Quella del Madison è una grande cucina di ispirazione francese. I trend li decidono i giornalisti e tutti ci si buttano. Quella di quest’anno pare una scelta politica, che sa un po’ di ritorno al passato. La presenza di Massimo Bottura, così come di Crippa, Romito, Alajmo, per noi è fondamentale per far capire che l’Italia ha storia e tradizione, ma anche contemporaneità.

Cosa ha scoperto sul pesce che in Europa non ci potremmo neanche immaginare?
Il pesce che si pesca in Giappone è biologicamente molto diverso da quello dei nostri mari.
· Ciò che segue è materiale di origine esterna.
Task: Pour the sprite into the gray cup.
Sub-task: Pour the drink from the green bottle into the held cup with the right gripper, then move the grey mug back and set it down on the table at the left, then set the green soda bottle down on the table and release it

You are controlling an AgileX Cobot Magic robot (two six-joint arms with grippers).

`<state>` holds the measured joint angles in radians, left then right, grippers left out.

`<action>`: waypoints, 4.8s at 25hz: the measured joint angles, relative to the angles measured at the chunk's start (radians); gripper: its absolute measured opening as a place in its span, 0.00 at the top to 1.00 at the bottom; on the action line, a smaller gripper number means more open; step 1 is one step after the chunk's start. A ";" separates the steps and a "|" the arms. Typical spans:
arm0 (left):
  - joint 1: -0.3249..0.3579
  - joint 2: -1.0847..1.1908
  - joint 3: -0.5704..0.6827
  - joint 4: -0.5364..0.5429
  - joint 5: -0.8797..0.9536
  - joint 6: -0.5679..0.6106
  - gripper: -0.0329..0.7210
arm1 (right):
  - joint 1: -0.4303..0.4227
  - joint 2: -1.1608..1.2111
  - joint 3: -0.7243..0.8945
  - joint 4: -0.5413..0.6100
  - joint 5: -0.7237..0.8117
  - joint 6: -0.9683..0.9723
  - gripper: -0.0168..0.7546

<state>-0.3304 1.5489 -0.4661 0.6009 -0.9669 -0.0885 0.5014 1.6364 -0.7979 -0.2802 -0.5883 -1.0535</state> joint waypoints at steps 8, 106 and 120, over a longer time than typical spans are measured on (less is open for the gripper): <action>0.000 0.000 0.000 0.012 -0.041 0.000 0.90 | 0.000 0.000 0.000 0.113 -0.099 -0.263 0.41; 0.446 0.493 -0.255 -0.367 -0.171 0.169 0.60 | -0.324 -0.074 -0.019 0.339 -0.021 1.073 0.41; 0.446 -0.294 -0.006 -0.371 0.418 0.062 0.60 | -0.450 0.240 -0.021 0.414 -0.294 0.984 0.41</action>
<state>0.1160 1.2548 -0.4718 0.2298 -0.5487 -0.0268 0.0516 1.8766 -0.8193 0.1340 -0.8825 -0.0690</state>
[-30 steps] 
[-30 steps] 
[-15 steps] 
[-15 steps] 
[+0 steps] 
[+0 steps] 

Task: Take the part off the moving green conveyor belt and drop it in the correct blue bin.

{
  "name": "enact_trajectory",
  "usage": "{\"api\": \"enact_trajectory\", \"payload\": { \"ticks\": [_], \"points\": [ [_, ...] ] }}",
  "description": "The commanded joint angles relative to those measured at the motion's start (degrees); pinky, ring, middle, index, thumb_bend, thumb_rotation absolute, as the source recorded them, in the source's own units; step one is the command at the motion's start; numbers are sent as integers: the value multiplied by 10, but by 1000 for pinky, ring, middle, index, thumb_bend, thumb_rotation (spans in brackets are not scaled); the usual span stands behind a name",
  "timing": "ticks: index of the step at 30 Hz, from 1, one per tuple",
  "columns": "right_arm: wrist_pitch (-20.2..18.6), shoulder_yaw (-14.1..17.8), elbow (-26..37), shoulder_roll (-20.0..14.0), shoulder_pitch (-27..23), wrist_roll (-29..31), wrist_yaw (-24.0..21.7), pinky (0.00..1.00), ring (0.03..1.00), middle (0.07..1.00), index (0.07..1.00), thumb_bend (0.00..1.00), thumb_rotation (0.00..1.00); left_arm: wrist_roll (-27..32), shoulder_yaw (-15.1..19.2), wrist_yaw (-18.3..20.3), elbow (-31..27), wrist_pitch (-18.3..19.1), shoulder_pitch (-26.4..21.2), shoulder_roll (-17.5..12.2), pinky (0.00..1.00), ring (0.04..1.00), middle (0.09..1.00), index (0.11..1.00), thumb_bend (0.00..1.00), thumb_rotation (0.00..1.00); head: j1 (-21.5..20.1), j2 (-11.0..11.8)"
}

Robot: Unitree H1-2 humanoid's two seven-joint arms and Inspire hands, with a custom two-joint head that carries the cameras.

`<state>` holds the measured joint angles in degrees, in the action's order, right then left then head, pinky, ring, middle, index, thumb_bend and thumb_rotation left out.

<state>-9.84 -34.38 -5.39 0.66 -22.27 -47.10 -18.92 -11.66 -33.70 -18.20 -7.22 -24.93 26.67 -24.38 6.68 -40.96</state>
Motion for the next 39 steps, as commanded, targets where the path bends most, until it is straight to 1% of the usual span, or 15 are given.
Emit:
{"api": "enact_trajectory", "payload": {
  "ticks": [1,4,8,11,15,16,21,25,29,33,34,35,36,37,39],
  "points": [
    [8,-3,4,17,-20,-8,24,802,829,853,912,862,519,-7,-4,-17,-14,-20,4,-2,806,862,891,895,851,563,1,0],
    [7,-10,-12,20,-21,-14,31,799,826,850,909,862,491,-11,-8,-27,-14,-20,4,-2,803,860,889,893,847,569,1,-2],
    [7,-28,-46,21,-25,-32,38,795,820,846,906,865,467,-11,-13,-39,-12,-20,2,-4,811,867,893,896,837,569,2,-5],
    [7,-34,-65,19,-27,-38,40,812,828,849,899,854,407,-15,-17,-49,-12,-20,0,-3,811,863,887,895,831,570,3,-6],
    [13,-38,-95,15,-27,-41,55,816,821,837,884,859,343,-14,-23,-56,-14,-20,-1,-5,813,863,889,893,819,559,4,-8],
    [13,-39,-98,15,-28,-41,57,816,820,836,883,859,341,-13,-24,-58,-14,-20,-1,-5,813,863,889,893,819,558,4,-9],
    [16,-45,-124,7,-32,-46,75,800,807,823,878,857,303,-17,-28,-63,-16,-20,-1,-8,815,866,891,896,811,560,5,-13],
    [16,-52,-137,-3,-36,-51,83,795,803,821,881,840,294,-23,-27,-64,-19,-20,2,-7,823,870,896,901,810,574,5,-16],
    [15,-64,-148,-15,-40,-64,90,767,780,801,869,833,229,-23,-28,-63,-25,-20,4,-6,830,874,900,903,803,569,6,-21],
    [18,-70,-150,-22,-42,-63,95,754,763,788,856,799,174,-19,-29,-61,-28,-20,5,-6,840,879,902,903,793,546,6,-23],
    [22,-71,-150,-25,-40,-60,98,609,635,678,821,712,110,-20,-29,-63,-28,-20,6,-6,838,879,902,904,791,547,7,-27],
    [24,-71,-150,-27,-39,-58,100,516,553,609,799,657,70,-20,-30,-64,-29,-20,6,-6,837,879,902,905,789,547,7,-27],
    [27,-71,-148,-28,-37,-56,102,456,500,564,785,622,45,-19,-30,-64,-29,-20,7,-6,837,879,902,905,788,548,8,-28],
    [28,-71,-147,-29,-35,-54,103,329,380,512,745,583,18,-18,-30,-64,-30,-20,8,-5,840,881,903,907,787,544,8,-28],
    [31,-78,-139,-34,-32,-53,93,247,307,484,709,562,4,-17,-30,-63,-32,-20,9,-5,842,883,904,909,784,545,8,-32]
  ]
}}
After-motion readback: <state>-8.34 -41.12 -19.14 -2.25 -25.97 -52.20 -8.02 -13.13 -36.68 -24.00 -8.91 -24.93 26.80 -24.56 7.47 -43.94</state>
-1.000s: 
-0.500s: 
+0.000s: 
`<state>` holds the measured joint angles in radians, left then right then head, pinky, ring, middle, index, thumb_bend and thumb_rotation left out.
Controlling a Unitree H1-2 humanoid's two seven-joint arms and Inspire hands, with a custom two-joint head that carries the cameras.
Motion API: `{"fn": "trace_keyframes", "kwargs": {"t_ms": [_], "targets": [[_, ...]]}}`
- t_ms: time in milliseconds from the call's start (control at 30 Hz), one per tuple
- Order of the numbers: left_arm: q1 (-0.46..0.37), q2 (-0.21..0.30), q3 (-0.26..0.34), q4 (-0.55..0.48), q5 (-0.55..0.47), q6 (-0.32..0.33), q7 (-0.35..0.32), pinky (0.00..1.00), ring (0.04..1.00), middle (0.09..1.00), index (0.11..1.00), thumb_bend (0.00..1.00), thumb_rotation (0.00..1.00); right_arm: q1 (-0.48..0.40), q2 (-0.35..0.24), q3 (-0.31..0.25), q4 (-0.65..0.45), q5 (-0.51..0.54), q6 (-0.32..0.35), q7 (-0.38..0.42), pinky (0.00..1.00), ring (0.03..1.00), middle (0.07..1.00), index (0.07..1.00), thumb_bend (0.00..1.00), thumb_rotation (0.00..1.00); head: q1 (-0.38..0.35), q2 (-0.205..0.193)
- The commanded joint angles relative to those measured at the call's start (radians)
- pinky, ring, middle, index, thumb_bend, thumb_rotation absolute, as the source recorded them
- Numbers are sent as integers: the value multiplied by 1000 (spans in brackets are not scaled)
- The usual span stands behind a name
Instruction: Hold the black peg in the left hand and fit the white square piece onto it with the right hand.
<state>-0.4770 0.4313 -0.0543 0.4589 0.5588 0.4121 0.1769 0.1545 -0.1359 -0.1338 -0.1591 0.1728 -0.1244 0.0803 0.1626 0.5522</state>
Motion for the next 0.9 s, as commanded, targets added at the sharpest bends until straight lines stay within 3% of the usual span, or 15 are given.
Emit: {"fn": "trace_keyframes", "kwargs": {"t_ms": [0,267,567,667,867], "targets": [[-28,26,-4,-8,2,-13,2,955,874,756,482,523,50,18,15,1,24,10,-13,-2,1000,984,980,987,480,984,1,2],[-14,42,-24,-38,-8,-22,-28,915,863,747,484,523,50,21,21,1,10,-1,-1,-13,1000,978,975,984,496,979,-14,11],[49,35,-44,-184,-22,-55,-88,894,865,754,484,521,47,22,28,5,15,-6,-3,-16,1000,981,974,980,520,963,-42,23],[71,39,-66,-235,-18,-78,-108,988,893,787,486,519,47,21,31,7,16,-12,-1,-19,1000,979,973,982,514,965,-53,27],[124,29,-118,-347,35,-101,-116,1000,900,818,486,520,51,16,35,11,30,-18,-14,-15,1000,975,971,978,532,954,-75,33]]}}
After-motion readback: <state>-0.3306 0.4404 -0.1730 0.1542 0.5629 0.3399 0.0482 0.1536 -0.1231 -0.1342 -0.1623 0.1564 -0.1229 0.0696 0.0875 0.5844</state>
Poiché le acque sono più fredde e profonde, la carne è più compatta, ha meno sapore. Fare cucina italiana e le sue ricette minimal con il pesce giapponese è dura. Non si può fare la spigola fresca al forno con i pomodorini, qui il pesce va fatto riposare (quasi frollare) per evitare troppa rigidità, non esiste l’idea del pescato e mangiato!

Quanto vino italiano c’è nel suo locale?
Nella nostra carta abbiamo un 90% italiano, più qualche champagne dei brand più prestigiosi. E poi qualche etichetta giapponese per apprezzare il loro sforzo. Tra i nostri vini c’è grande richiesta per Barbaresco, Barolo e Brunello, oltre che di marchi dall’immagine forte come Gaja e Sassicaja. Il giapponese mediamente è molto curioso e, anche se è difficile spiegargli la nostra biodiversità, se se ne innamora lui parte e visita a fondo la zona e quanto c’è intorno. È un popolo molto attento ai dettagli e l’Italia ne è piena, anche se noi spesso li diamo per scontati. Di conseguenza, è inevitabile che la cultura italiana li attragga molto.